WBBM Newsradio 780′s Steve Miller hosted a very small, impromptu outdoor cooking show downtown, using a metal bench as his would-be frying surface. Some people came by to watch.

LISTEN: Newsradio 780′s Steve Miller reports

“It looks a little runny. I don’t think it’s quite hot enough to fry an egg,” one woman said.

Of course, people try this when it gets hot every year, and have been doing so for decades. But is it even possible to fry an egg on an outdoor surface in hot weather?

If it’s the sidewalk, the answer seems to be no. It could happen theoretically, but it doesn’t get hot enough outside to work in practice.

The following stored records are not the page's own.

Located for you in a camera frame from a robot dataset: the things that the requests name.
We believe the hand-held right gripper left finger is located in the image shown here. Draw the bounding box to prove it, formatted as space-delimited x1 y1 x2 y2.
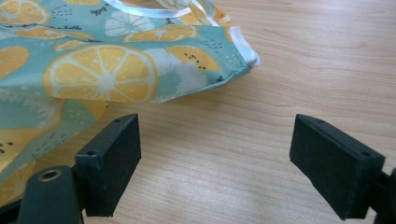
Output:
75 113 142 217

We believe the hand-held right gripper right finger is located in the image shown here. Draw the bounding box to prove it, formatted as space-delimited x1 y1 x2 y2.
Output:
289 113 387 221

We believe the lemon print fabric bag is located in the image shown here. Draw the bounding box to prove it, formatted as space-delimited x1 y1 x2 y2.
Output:
0 0 262 208

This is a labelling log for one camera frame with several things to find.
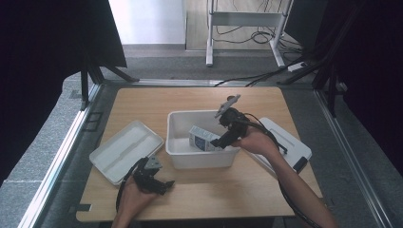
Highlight aluminium rail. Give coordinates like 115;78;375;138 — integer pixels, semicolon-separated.
313;89;394;228
18;83;103;228
104;78;255;87

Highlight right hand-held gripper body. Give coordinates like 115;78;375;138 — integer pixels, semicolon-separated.
214;93;252;141

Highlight white box lid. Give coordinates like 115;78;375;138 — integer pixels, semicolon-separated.
88;120;165;186

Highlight white power strip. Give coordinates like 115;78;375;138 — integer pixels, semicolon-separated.
286;61;308;73

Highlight black cables along floor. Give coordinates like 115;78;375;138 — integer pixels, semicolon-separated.
214;56;317;87

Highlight white plastic storage box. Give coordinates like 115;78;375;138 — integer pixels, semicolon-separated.
165;109;241;170

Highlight white lid with black handle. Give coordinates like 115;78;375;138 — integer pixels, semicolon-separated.
245;117;313;179

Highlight person's left hand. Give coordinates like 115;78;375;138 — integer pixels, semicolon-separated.
118;181;158;219

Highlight grey and white carton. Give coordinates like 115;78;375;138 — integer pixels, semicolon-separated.
188;124;224;153

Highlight left hand-held gripper black cable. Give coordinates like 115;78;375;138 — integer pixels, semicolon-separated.
115;157;149;213

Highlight black floor bracket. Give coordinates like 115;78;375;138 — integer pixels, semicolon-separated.
82;111;105;133

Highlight black floor cables under desk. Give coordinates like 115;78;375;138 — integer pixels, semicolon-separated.
213;23;305;55

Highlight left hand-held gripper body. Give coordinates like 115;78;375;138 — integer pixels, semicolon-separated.
132;155;163;192

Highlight person's right hand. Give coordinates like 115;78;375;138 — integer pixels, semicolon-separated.
232;126;280;159

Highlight black metal stand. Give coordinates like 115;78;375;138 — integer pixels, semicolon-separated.
278;47;337;119
79;56;141;112

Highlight black curtain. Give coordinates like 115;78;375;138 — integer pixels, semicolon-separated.
0;0;128;186
284;0;403;178

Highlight white metal desk frame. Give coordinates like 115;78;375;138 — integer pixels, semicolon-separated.
205;0;295;68

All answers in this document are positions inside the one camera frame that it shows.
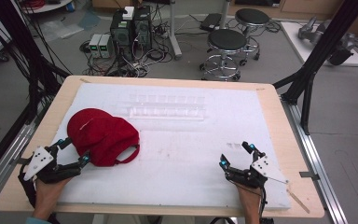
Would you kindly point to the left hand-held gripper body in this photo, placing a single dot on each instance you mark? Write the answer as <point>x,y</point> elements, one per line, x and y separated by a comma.
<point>40,160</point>

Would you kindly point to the grey tape strip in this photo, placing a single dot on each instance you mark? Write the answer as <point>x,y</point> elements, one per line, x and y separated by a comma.
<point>309,175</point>

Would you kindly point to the black round stool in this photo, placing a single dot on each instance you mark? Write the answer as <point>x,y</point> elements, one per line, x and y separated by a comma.
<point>227,42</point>
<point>252,17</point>

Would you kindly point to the white round table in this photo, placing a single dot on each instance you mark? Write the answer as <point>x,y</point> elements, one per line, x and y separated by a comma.
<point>46,4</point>

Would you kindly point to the white metal pole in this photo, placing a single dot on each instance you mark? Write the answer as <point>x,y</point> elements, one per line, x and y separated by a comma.
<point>174,31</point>

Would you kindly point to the aluminium rail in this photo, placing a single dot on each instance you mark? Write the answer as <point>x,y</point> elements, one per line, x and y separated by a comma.
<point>6,161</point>
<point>313,161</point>

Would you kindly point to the red cap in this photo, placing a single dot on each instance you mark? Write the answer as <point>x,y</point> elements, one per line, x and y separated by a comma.
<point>102,137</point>

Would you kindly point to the black computer tower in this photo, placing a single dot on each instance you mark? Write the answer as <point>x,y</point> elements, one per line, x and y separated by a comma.
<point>121,34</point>
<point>143,28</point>

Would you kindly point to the white board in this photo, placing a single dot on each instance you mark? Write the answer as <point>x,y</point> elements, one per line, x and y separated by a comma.
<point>304,46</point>

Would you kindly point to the person's left hand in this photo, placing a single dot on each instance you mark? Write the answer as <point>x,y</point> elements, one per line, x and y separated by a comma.
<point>48,194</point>

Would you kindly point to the black flat case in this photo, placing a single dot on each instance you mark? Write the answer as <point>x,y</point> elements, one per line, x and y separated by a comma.
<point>210,21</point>

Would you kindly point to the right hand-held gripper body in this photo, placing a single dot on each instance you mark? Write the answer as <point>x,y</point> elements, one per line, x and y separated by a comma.
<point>265,168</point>

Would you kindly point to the white foam mat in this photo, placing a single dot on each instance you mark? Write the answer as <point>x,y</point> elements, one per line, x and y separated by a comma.
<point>183,161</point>

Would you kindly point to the person's right hand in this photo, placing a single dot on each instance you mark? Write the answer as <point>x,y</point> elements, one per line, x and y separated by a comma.
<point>249,196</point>

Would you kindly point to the black metal frame stand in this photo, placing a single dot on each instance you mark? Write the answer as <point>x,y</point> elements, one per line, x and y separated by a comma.
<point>21,53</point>
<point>320,56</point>

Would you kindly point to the white power supply box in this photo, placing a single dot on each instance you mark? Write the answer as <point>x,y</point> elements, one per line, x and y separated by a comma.
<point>106,46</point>
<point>94,45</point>

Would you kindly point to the clear plastic sheet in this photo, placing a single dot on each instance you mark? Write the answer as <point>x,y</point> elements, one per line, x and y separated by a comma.
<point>60,29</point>

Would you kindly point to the thin wooden stick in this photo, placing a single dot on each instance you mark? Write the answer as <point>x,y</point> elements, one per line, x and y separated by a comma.
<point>298,201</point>

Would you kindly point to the clear acrylic rack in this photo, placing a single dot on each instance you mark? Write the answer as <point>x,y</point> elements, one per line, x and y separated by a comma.
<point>167,107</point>

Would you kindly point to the white adapter box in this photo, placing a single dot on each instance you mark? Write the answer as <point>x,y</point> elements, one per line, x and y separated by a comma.
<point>128,13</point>

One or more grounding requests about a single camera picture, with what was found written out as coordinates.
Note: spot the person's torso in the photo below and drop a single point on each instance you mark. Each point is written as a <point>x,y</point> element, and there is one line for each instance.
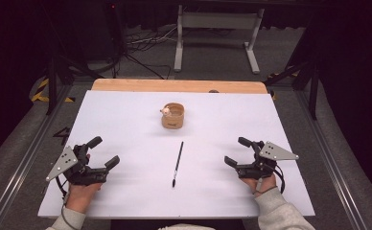
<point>187,227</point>

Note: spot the round wooden pen holder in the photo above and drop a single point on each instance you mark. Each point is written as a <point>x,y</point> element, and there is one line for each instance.
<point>173,122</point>

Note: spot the person's left hand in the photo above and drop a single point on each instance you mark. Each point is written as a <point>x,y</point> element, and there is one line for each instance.
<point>78,196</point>

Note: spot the white board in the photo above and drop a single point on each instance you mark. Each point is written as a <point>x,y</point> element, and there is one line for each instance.
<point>136,153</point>

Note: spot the yellow black floor tape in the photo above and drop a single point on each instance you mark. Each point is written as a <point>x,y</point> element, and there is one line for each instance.
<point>41,85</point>
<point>284,74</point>

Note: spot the person's right hand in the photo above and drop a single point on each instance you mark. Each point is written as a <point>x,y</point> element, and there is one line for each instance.
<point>264,184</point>

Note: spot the wooden table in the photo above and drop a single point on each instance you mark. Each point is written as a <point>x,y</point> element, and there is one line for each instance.
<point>174,85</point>

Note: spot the small white figurine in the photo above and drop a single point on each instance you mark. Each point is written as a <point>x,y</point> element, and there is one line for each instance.
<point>166,111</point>

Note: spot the black pen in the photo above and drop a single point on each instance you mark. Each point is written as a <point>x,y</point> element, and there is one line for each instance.
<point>178,163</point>

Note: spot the black floor tape marks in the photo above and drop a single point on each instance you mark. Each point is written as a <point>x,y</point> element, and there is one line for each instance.
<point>63,133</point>

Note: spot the aluminium floor rail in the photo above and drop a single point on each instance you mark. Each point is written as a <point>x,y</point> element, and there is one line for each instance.
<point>24,166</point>
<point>331,159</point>

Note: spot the white metal stand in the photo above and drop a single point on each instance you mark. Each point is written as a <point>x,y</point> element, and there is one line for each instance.
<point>217,20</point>

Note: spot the black metal stand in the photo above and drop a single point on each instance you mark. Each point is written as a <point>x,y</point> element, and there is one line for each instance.
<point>313,89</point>

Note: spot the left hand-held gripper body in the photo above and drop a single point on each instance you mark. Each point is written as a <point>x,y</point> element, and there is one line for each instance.
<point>78,174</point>

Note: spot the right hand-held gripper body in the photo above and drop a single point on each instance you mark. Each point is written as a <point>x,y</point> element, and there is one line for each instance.
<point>260,169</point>

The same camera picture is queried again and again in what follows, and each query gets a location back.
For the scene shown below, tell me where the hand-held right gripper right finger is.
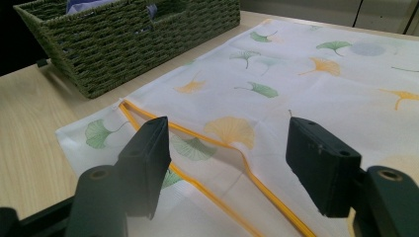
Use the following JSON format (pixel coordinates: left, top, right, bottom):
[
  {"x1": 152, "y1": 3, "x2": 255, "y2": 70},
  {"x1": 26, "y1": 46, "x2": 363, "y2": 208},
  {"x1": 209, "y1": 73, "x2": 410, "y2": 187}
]
[{"x1": 285, "y1": 116, "x2": 363, "y2": 219}]

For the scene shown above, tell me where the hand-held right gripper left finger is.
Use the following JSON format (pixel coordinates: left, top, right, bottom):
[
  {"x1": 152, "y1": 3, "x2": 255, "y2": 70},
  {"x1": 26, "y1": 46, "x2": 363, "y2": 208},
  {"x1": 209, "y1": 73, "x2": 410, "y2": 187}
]
[{"x1": 114, "y1": 116, "x2": 173, "y2": 221}]

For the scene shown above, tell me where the green woven basket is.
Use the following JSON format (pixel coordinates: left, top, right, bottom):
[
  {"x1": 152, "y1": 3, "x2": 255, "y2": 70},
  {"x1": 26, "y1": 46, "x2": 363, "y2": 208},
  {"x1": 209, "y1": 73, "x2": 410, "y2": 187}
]
[{"x1": 13, "y1": 0, "x2": 242, "y2": 100}]

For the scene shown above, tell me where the lavender cloth garment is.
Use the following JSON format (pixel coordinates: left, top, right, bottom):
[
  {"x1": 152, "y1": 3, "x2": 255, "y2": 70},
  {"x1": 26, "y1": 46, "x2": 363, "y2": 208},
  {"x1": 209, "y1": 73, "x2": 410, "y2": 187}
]
[{"x1": 65, "y1": 0, "x2": 160, "y2": 20}]

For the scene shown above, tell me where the black cable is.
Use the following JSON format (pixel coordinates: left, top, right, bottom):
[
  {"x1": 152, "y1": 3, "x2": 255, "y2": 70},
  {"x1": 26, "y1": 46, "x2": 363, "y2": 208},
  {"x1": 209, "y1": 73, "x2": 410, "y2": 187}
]
[
  {"x1": 351, "y1": 0, "x2": 365, "y2": 29},
  {"x1": 402, "y1": 0, "x2": 419, "y2": 35}
]

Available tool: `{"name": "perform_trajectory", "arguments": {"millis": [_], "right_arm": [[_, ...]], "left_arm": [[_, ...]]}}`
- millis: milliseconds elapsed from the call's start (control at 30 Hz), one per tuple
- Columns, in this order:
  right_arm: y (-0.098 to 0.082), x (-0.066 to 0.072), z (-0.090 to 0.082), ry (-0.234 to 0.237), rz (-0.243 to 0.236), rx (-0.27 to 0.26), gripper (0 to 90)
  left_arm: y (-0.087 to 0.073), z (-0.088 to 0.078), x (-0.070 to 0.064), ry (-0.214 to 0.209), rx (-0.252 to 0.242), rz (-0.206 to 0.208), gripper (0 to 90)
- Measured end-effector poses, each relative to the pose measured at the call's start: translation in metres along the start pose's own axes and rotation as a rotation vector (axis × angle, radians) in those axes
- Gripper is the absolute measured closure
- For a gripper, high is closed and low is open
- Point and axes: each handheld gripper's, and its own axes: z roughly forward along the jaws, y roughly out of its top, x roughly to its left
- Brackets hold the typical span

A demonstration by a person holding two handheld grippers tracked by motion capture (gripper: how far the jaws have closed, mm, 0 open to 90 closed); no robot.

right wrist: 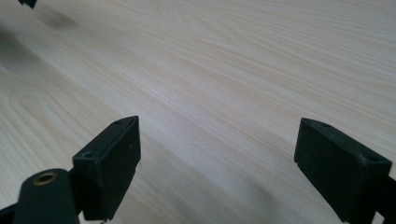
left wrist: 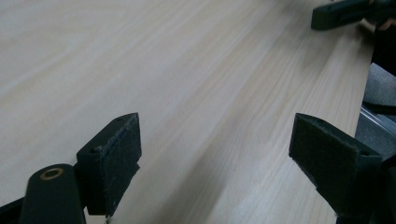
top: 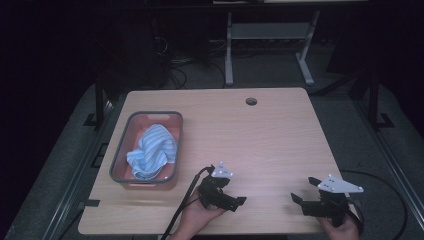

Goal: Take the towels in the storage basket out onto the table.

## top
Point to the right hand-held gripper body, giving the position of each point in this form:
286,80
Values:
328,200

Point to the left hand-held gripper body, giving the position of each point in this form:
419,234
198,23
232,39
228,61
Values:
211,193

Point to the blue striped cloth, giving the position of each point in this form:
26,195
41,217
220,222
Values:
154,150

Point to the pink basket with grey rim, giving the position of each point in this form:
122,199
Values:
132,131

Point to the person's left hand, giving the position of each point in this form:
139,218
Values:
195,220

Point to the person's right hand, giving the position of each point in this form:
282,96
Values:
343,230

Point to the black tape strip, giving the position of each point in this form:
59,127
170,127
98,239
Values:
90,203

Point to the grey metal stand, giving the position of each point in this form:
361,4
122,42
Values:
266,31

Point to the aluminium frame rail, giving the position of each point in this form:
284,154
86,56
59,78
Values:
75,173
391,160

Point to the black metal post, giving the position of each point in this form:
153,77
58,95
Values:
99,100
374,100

An egg requires a temperature of 158 degrees to become firm from its natural state of viscous liquid. To cook, the proteins in an egg must denature, then coagulate, and that process won’t start until the surface temperature in hot enough, the Library of Congress explains.

There are many variables that affect how hot a sidewalk can get, including the air temperature, the material composition of the pavement, and whether the pavement is in direct sunlight, the Library of Congress explains.

In his book What Einstein Told His Cook: Kitchen Science Explained, scientist Robert Wolke said the hottest a concrete sidewalk can get is likely 145 degrees, and its temperature will drop as soon as the contents of the egg are spilled onto it. Pavement also does not conduct heat well, so the egg will not cook evenly unless you cheat with another heat source, the Library of Congress said.

Metal surfaces, however, are another story. People have fried eggs on the hoods of their cars in extreme heat, since metal is a far better conductor of heat, the Library of Congress said.